EXERCISE: Please go line by line and repeat the data below exactly, with no images.

DATASET EXCERPT:

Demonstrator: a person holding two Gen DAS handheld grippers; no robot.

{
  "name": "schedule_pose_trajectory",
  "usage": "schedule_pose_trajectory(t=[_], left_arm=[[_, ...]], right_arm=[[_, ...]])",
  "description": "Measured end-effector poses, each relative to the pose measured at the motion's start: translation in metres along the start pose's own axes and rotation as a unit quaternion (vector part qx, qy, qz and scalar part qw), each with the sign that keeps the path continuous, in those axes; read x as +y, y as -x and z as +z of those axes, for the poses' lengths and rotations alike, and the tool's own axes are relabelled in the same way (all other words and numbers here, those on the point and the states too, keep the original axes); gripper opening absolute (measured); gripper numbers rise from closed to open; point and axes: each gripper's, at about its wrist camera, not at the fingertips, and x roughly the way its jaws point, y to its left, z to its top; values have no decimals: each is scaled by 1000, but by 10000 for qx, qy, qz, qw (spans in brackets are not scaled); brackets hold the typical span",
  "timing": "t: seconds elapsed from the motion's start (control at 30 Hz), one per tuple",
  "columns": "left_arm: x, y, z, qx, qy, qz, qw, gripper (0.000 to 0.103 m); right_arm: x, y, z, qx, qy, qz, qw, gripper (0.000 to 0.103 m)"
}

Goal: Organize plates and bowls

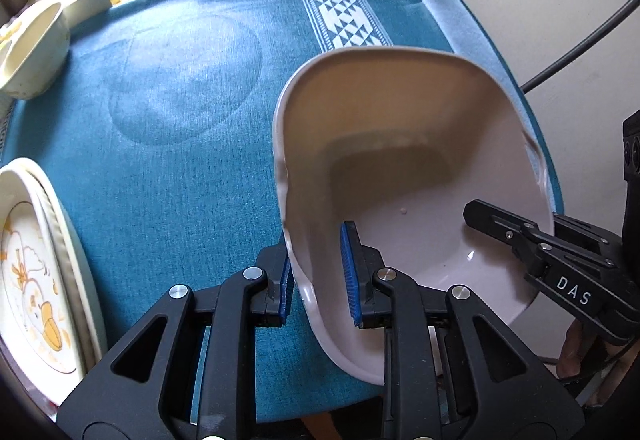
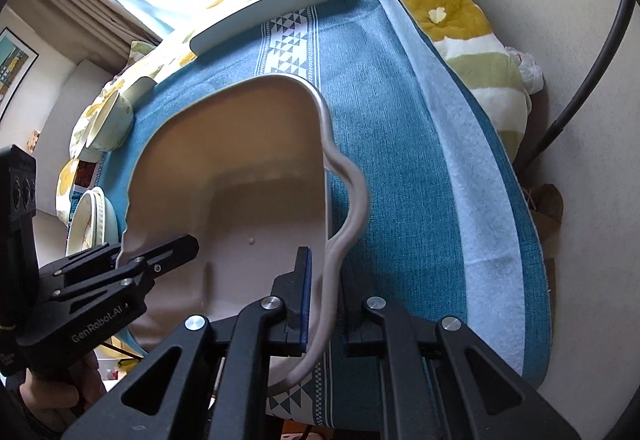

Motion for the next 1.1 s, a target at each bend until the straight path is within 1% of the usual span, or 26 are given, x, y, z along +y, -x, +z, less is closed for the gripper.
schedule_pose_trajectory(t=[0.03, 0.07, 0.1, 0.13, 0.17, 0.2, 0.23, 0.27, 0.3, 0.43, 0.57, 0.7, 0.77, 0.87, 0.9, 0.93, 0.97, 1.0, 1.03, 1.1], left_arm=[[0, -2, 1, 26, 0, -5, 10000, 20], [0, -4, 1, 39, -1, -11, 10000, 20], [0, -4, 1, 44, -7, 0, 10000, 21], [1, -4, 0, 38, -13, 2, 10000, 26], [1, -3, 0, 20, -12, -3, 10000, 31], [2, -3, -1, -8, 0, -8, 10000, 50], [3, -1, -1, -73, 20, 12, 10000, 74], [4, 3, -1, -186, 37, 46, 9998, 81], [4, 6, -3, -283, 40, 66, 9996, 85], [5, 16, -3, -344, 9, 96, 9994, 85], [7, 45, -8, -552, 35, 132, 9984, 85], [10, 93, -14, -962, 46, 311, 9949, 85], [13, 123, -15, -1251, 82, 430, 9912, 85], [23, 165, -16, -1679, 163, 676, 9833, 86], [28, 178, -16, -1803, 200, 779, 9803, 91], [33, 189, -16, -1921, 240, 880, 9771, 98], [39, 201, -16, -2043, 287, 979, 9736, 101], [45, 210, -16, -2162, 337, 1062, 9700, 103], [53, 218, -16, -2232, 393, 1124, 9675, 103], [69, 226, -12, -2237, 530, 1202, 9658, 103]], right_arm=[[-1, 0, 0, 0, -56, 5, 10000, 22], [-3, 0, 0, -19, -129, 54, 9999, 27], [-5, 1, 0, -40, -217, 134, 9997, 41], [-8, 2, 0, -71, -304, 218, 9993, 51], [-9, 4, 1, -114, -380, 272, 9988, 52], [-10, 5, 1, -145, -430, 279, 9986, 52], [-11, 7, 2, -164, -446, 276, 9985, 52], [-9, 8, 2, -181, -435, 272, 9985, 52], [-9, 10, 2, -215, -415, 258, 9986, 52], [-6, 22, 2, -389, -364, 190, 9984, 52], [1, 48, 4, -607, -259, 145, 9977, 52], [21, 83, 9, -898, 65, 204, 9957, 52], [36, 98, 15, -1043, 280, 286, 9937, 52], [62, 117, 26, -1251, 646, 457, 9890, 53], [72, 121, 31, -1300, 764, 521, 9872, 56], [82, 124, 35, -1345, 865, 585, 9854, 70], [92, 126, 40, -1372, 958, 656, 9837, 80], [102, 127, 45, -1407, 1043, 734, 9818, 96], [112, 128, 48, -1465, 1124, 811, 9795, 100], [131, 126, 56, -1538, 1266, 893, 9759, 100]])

THE ANSWER:
Demonstrator: a person holding two Gen DAS handheld grippers; no robot.

{
  "name": "schedule_pose_trajectory",
  "usage": "schedule_pose_trajectory(t=[_], left_arm=[[_, ...]], right_arm=[[_, ...]])",
  "description": "Measured end-effector poses, each relative to the pose measured at the motion's start: translation in metres along the start pose's own axes and rotation as a unit quaternion (vector part qx, qy, qz and scalar part qw), each with the sign that keeps the path continuous, in those axes; read x as +y, y as -x and z as +z of those axes, for the poses' lengths and rotations alike, and the tool's own axes are relabelled in the same way (all other words and numbers here, those on the point and the states too, keep the original axes); gripper opening absolute (measured); gripper numbers rise from closed to open; point and axes: each gripper's, at about its wrist camera, not at the fingertips, and x roughly the way its jaws point, y to its left, z to its top; values have no decimals: each is scaled by 1000, but by 10000 for qx, qy, qz, qw (spans in brackets are not scaled); brackets hold the typical span",
  "timing": "t: seconds elapsed from the motion's start (control at 30 Hz), one per tuple",
  "columns": "left_arm: x, y, z, qx, qy, qz, qw, gripper (0.000 to 0.103 m); right_arm: x, y, z, qx, qy, qz, qw, gripper (0.000 to 0.103 m)"
}

Goal: Organize plates and bowls


Motion for the next 1.1 s, a target at each bend until the straight path is within 1% of the usual span, or 26 are given, x, y, z along +y, -x, +z, less is closed for the gripper.
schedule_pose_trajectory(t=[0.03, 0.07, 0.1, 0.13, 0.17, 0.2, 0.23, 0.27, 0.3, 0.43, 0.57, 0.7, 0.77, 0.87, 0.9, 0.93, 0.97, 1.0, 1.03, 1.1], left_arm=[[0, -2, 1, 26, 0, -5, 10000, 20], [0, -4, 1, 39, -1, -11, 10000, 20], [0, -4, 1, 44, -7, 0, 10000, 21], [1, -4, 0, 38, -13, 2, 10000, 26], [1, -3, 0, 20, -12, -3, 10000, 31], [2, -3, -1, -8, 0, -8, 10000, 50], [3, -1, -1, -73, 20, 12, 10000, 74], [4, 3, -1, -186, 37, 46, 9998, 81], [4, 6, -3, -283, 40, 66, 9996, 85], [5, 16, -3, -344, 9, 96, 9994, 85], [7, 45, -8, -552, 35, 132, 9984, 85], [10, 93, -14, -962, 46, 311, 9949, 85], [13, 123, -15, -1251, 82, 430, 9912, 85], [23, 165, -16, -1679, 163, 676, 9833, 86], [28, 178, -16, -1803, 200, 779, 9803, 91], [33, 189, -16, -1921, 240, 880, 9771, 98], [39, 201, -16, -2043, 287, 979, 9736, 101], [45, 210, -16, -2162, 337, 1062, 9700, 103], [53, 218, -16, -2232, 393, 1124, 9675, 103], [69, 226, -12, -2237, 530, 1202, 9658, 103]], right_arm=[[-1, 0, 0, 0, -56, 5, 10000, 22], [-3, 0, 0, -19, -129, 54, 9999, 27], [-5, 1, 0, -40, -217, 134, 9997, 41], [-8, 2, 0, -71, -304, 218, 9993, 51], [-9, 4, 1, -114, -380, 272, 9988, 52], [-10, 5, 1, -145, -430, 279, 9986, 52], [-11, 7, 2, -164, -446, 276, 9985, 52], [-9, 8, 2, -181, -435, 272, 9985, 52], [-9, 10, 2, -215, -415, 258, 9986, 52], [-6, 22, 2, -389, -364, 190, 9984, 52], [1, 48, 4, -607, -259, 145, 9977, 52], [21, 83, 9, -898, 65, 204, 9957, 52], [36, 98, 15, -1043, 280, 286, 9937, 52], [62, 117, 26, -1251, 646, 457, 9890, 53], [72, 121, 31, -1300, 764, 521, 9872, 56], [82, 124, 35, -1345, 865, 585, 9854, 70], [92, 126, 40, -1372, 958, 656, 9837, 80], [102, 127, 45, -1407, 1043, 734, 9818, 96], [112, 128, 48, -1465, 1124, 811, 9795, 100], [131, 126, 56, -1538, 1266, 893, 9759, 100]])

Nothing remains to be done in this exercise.